The month of May is Haitian Heritage Month! 

Haitian and Haitian Americans especially represent a unique blend of several cultures. Haitian Islanders can claim ancestors from several African countries, France, Spain, Portugal, as well as from the native peoples of the Caribbean, the Taino. Their culture, their language (Haitian Creole), and their food display all of this influence. Haitians exist at the intersection of Latin American culture and that of the African Diaspora, alternately claimed by and excluded from both groups. 

Haitian immigrants make up a small percentage of the large number of immigrants from around the world who chose to settle in Utica, NY. 

 

Check out the links below for Haitian cuisine, the history of Haiti, and examinations of Haiti in the context of Latin America and the African Diaspora.

Ebooks Available from Our Catalog

After the dance, the drums are heavy : carnival, politics, and musical engagement in Haiti

Haitian carnival offers a lens into popular power and politics. Political demonstrations in Haiti often manifest as musical performances. Studying carnival and political protest side by side brings insight to the musical engagement that ordinary citizens and celebrity musicians often cultivate and revere in contemporary Haiti.

Haiti and the Americas

This book brings together an interdisciplinary group of essays to examine the influence of Haiti throughout the hemisphere, to contextualize the ways that Haiti has been represented over time, and to look at Haiti's own cultural expressions in order to think about alternative ways of imagining its culture and history.

Haiti and the Haitian Diaspora in the Wider Caribbean

The contributors to this volume explore the common thread of prejudice against the Haitian diaspora as well as its potential role in the construction of national narratives from a comparative and interdisciplinary perspective. These essays, written by historians, anthropologists, sociologists, and Francophone studies scholar.

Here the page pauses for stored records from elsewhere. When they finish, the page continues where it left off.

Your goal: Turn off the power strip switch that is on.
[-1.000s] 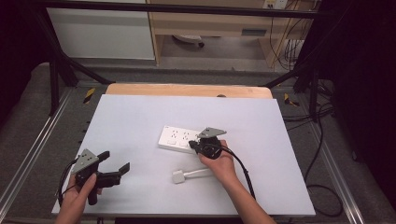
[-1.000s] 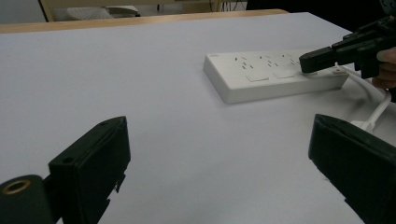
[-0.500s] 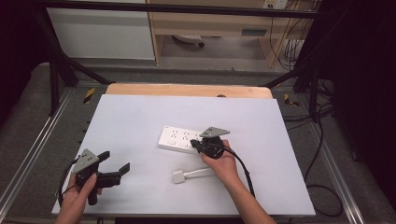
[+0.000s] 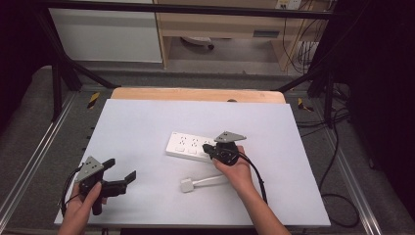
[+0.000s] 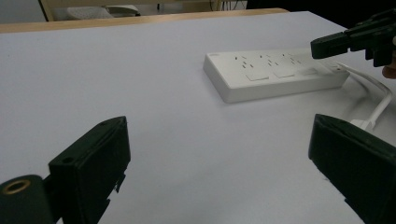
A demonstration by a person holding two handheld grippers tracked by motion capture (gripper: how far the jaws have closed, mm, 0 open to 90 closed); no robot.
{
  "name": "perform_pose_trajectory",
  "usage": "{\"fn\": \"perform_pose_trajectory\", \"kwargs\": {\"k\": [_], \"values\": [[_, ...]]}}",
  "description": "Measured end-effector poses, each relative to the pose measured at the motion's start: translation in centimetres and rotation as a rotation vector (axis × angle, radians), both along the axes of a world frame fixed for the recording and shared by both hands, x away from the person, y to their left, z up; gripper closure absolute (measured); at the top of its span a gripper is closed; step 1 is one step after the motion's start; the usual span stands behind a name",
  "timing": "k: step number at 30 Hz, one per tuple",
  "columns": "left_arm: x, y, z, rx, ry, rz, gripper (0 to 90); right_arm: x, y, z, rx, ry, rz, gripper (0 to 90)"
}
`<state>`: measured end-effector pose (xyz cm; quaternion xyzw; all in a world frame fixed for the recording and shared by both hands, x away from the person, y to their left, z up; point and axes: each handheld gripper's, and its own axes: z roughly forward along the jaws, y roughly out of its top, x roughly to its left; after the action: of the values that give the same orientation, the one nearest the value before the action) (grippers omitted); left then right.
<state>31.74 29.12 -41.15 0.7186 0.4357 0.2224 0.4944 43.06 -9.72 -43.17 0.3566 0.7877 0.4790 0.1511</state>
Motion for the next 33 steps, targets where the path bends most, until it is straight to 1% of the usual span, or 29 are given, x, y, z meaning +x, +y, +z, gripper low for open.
{"fn": "perform_pose_trajectory", "kwargs": {"k": [2, 8, 9, 15, 18, 20, 22, 25, 26, 33], "values": [[0.0, 0.0, 0.0, 0.001, 0.002, -0.001, 5.5, 0.0, -0.1, 0.1, 0.011, -0.002, -0.006, 84.7], [0.0, 0.0, 0.0, 0.000, 0.001, 0.001, 5.5, 0.0, -0.6, 0.5, 0.018, -0.008, -0.027, 78.7], [0.0, 0.0, 0.0, 0.000, 0.002, 0.002, 5.5, 0.0, -0.7, 0.6, 0.020, -0.016, -0.027, 77.4], [0.0, 0.0, 0.0, 0.003, 0.002, 0.001, 5.5, 0.0, -1.0, 1.1, 0.034, -0.017, -0.042, 64.5], [0.0, 0.0, 0.0, 0.004, 0.003, 0.001, 5.5, 0.1, -1.2, 1.2, 0.042, -0.011, -0.053, 58.9], [0.0, 0.0, 0.0, 0.003, 0.003, 0.001, 5.5, 0.0, -1.2, 1.4, 0.051, -0.015, -0.051, 56.3], [0.0, 0.0, 0.0, 0.003, 0.003, 0.001, 5.5, 0.1, -1.3, 1.5, 0.054, -0.020, -0.052, 50.5], [0.0, 0.0, 0.0, 0.004, 0.004, 0.001, 5.5, 0.2, -1.3, 1.7, 0.055, -0.011, -0.057, 41.0], [0.0, 0.0, 0.0, 0.005, 0.003, 0.001, 5.5, 0.2, -1.4, 1.7, 0.056, -0.007, -0.059, 35.9], [0.0, 0.0, 0.0, 0.004, 0.004, 0.002, 5.5, 0.4, -1.8, 2.2, 0.065, -0.004, -0.085, 19.5]]}}
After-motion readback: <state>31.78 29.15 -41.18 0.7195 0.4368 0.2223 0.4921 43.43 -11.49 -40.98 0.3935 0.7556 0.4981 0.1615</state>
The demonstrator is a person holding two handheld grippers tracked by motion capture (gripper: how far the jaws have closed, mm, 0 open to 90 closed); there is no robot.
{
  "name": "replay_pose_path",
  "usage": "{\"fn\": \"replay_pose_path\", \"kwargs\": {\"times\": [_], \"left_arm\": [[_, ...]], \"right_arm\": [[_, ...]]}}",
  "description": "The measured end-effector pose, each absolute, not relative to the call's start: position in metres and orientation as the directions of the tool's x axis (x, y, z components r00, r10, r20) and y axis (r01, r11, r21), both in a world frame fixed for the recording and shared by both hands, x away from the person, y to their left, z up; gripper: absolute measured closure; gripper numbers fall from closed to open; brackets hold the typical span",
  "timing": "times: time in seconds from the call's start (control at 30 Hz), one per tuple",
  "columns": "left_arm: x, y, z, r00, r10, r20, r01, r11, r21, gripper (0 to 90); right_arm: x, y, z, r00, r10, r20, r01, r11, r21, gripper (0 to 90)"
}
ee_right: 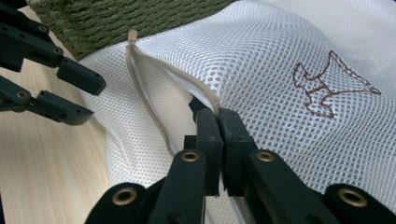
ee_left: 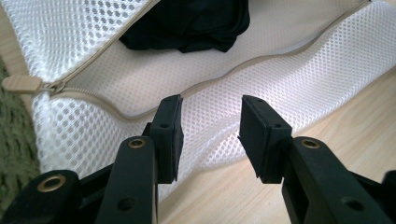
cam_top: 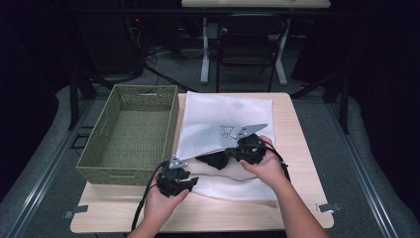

Haiti Fights Back: the life and legacy of Charlemagne Péralte

"Haiti Fights Back: The Life and Legacy of Charlemagne Péralte is the first US scholarly examination of the politician and caco leader (guerrilla fighter) who fought against the US military occupation of Haiti. The occupation lasted close to two decades, from 1915-1934. Alexis argues for the importance of documenting resistance while exploring the occupation's mechanics and its imperialism

Racialized visions : Haiti and the Hispanic Caribbean

As a Francophone nation, Haiti is seldom studied in conjunction with its Spanish-speaking Caribbean neighbors. Racialized Visions challenges the notion that linguistic difference has kept the populations of these countries apart, instead highlighting ongoing exchanges between their writers, artists, and thinkers. Centering Haiti in this conversation also makes explicit the role that race-and, more specifically, anti-blackness-has played both in the region and in academic studies of it.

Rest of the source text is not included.